SOURCE DATA Start Marker
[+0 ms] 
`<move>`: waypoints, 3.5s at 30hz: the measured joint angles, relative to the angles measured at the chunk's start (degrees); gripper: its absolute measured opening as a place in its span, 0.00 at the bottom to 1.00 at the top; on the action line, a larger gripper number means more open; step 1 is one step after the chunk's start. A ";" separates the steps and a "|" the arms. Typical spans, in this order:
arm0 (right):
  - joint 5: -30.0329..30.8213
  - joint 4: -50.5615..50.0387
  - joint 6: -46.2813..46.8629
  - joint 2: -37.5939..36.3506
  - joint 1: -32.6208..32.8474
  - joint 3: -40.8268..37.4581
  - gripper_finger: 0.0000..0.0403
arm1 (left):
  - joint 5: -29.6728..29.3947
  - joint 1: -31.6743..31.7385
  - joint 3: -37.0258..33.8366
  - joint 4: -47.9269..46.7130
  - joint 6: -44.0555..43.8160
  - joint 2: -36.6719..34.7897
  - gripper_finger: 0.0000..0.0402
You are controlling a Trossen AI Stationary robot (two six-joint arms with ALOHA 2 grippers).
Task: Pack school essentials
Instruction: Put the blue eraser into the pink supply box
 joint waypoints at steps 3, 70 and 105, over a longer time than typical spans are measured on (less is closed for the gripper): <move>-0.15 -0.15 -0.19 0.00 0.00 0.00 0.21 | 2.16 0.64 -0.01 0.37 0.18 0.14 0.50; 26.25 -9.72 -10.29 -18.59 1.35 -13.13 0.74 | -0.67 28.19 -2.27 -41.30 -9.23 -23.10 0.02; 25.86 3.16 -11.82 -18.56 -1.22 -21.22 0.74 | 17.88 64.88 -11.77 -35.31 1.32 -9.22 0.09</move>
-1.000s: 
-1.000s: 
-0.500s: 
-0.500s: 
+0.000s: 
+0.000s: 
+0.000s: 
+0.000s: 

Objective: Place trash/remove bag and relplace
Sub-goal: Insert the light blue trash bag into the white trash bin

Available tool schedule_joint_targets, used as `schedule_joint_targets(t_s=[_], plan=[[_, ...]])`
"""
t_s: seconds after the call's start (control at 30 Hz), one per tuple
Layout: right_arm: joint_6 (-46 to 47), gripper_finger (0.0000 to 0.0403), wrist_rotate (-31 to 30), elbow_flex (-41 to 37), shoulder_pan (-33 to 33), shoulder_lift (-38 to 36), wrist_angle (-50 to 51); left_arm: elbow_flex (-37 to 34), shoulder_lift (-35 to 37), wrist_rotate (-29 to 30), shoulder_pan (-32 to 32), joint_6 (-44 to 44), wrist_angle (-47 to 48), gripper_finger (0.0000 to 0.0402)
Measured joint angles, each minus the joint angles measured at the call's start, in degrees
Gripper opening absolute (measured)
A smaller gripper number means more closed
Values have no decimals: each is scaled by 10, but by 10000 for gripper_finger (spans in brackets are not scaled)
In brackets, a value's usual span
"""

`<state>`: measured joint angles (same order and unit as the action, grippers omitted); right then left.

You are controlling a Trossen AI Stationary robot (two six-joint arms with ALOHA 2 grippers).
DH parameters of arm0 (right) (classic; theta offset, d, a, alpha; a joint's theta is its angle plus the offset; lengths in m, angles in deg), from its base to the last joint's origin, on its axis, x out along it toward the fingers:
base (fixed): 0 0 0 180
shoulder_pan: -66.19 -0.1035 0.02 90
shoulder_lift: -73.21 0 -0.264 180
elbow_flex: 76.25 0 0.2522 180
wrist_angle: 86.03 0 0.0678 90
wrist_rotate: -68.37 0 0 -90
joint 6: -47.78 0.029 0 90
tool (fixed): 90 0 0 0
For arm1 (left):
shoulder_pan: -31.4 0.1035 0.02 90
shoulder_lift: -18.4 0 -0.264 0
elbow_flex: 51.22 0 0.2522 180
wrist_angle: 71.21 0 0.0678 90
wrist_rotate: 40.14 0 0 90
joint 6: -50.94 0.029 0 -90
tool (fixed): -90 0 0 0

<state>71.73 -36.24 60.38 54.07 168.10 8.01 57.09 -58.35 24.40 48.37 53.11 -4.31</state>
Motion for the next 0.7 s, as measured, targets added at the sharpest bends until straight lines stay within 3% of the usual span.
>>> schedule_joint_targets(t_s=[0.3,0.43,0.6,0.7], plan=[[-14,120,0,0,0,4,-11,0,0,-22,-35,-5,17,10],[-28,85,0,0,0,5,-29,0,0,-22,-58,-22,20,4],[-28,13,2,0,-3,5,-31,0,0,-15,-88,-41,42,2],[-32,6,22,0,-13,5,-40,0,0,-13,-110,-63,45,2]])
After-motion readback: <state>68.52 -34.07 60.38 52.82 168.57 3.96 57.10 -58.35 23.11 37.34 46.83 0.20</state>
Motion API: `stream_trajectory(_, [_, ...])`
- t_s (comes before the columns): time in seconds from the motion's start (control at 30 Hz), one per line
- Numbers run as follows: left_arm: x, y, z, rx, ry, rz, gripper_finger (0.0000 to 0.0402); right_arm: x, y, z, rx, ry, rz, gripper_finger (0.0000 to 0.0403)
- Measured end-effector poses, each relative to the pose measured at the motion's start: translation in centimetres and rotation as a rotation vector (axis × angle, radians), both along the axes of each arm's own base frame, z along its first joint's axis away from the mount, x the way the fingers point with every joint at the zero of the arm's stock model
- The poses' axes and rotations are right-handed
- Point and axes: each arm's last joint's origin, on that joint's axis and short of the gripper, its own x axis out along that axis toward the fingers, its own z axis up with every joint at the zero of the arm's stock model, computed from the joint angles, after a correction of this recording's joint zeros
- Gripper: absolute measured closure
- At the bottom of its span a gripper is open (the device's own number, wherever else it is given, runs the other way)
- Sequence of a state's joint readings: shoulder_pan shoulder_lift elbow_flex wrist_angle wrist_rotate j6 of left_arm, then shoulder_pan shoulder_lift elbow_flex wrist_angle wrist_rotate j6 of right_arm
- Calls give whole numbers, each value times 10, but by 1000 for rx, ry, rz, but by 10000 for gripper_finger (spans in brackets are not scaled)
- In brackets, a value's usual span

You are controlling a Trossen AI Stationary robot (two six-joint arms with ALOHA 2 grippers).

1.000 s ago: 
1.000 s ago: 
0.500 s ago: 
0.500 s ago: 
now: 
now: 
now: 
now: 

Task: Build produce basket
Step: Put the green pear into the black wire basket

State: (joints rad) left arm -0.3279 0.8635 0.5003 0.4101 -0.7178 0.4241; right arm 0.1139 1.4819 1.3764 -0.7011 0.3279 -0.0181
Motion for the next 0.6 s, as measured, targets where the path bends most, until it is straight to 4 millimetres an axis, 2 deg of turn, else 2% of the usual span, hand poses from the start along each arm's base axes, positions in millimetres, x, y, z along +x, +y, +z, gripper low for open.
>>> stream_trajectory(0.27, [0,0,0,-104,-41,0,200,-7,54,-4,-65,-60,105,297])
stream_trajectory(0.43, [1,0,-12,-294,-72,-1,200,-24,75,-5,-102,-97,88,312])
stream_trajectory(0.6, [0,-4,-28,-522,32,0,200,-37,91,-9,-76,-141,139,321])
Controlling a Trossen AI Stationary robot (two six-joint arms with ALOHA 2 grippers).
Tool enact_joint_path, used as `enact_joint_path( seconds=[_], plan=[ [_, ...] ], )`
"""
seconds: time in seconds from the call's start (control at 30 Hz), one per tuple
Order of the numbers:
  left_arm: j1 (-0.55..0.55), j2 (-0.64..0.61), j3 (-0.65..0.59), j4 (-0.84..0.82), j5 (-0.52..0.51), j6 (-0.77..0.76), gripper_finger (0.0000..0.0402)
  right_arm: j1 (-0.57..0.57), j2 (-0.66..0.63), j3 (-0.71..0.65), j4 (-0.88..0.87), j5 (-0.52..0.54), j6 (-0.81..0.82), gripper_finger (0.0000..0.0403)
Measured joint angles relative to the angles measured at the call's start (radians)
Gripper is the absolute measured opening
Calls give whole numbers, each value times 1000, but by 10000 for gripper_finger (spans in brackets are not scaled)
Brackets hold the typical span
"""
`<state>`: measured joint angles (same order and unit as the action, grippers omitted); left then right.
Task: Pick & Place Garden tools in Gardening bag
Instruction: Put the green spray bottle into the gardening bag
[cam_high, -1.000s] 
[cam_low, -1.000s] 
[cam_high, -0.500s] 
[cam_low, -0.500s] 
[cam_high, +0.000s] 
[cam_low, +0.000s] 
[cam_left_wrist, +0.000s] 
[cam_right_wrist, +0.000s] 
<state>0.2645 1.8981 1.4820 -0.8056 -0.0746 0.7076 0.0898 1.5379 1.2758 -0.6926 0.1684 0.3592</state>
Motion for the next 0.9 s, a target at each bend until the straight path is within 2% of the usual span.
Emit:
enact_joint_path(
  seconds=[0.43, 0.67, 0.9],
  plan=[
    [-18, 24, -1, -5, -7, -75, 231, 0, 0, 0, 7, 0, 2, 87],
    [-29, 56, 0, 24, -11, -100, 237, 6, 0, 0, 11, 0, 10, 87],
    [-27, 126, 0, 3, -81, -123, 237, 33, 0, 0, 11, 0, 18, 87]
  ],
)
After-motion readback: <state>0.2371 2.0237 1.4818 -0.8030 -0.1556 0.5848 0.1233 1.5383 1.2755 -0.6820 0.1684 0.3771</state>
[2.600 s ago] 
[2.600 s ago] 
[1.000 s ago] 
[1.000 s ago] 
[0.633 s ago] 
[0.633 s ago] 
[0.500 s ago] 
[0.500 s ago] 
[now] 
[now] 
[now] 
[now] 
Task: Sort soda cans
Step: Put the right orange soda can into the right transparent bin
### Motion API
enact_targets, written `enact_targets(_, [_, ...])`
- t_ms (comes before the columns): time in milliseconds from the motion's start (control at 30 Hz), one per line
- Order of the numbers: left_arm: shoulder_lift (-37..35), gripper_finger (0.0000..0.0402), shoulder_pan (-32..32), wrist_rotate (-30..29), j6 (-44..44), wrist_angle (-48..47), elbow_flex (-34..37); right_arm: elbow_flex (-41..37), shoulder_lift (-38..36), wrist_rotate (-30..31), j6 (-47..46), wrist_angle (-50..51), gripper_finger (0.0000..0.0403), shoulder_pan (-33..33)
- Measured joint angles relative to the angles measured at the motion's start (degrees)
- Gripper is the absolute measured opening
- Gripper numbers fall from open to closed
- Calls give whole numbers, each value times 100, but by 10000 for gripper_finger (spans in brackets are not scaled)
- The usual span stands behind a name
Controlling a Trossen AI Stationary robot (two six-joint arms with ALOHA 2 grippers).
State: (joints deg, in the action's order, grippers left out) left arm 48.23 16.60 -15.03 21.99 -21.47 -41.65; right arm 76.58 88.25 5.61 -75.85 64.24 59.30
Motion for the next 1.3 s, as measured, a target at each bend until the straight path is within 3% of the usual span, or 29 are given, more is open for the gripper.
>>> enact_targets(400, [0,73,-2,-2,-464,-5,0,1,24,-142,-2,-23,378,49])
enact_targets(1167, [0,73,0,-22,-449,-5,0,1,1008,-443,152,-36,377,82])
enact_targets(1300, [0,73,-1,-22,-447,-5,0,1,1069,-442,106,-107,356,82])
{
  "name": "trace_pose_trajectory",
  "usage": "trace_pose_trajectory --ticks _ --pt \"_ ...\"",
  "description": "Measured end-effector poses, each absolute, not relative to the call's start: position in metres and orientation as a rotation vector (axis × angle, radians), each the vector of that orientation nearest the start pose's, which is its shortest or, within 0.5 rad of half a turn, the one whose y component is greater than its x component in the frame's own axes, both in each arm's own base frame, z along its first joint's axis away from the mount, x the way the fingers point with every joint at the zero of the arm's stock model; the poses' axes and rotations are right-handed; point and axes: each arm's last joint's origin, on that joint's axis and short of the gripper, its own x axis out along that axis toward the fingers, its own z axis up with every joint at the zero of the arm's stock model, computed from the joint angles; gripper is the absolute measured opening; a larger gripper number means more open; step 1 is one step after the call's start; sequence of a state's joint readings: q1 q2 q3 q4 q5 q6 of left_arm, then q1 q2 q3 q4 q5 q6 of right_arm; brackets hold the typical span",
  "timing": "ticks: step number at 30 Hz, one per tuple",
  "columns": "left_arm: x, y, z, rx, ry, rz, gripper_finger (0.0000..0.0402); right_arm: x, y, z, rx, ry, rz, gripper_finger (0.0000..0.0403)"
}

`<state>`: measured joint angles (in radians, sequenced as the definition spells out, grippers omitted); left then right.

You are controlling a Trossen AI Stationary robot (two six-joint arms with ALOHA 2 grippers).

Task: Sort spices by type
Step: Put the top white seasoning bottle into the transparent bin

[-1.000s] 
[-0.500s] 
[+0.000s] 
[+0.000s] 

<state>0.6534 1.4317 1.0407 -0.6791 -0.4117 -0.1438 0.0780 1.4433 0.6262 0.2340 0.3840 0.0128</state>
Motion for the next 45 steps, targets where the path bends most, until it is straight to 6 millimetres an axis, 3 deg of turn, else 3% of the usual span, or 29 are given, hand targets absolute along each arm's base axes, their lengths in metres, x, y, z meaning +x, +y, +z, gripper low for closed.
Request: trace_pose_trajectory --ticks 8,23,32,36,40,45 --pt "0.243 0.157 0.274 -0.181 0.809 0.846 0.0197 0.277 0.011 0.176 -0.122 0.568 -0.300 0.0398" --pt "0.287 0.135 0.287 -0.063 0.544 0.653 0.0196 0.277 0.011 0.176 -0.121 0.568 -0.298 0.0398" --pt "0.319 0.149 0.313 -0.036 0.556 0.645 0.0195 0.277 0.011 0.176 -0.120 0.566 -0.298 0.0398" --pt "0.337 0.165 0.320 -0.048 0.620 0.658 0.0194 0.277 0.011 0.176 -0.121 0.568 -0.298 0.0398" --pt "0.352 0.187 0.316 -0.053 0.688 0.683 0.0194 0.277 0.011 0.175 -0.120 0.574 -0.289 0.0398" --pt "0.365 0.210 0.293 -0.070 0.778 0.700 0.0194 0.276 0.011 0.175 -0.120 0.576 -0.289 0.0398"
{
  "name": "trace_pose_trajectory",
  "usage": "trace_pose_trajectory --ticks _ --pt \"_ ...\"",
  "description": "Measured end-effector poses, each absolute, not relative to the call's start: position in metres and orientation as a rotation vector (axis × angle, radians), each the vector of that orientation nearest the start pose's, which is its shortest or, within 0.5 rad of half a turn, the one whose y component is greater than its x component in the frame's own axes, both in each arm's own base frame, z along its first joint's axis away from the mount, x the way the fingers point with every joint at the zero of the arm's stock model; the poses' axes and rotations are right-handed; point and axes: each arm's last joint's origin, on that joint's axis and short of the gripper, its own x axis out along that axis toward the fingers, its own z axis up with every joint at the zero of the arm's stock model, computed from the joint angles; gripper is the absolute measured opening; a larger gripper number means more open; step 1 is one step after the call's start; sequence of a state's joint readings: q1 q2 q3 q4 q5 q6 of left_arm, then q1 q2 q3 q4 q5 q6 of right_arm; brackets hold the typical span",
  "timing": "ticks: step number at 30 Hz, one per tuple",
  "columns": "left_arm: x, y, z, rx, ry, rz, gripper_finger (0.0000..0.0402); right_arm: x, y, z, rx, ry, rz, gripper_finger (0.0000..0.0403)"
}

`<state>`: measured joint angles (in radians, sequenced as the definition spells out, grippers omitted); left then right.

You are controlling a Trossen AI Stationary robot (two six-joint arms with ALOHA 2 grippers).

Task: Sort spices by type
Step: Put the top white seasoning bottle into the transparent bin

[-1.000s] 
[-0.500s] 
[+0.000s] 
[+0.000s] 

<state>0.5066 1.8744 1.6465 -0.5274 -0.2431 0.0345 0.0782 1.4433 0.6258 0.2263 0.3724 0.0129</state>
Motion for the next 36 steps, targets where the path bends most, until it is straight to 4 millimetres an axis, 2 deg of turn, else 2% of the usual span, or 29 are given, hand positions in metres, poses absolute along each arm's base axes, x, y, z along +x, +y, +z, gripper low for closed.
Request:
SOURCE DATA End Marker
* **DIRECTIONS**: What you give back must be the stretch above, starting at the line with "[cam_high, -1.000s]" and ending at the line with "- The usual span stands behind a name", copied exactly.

* **YOUR RESPONSE**:
[cam_high, -1.000s] 
[cam_low, -1.000s] 
[cam_high, -0.500s] 
[cam_low, -0.500s] 
[cam_high, +0.000s] 
[cam_low, +0.000s] 
[cam_left_wrist, +0.000s] 
[cam_right_wrist, +0.000s] 
<state>0.2645 1.8981 1.4820 -0.8056 -0.0746 0.7076 0.0898 1.5379 1.2758 -0.6926 0.1684 0.3592</state>
Motion for the next 0.9 s, a target at each bend until the straight path is within 2% of the usual span.
Emit:
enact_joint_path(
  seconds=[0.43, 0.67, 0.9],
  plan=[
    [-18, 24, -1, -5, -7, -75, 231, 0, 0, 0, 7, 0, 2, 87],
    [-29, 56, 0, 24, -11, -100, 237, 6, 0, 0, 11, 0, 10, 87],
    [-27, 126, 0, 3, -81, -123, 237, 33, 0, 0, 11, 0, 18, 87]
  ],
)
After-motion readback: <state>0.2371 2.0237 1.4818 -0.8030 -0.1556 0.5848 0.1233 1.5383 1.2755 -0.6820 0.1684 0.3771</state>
[2.600 s ago] 
[2.600 s ago] 
[1.000 s ago] 
[1.000 s ago] 
[0.633 s ago] 
[0.633 s ago] 
[0.500 s ago] 
[0.500 s ago] 
[now] 
[now] 
[now] 
[now] 
Task: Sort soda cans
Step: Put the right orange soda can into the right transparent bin
### Motion API
enact_targets, written `enact_targets(_, [_, ...])`
- t_ms (comes before the columns): time in milliseconds from the motion's start (control at 30 Hz), one per line
- Order of the numbers: left_arm: shoulder_lift (-37..35), gripper_finger (0.0000..0.0402), shoulder_pan (-32..32), wrist_rotate (-30..29), j6 (-44..44), wrist_angle (-48..47), elbow_flex (-34..37); right_arm: elbow_flex (-41..37), shoulder_lift (-38..36), wrist_rotate (-30..31), j6 (-47..46), wrist_angle (-50..51), gripper_finger (0.0000..0.0403), shoulder_pan (-33..33)
- Measured joint angles relative to the angles measured at the motion's start (degrees)
- Gripper is the absolute measured opening
- Gripper numbers fall from open to closed
- Calls give whole numbers, each value times 100, but by 10000 for gripper_finger (spans in brackets are not scaled)
- The usual span stands behind a name

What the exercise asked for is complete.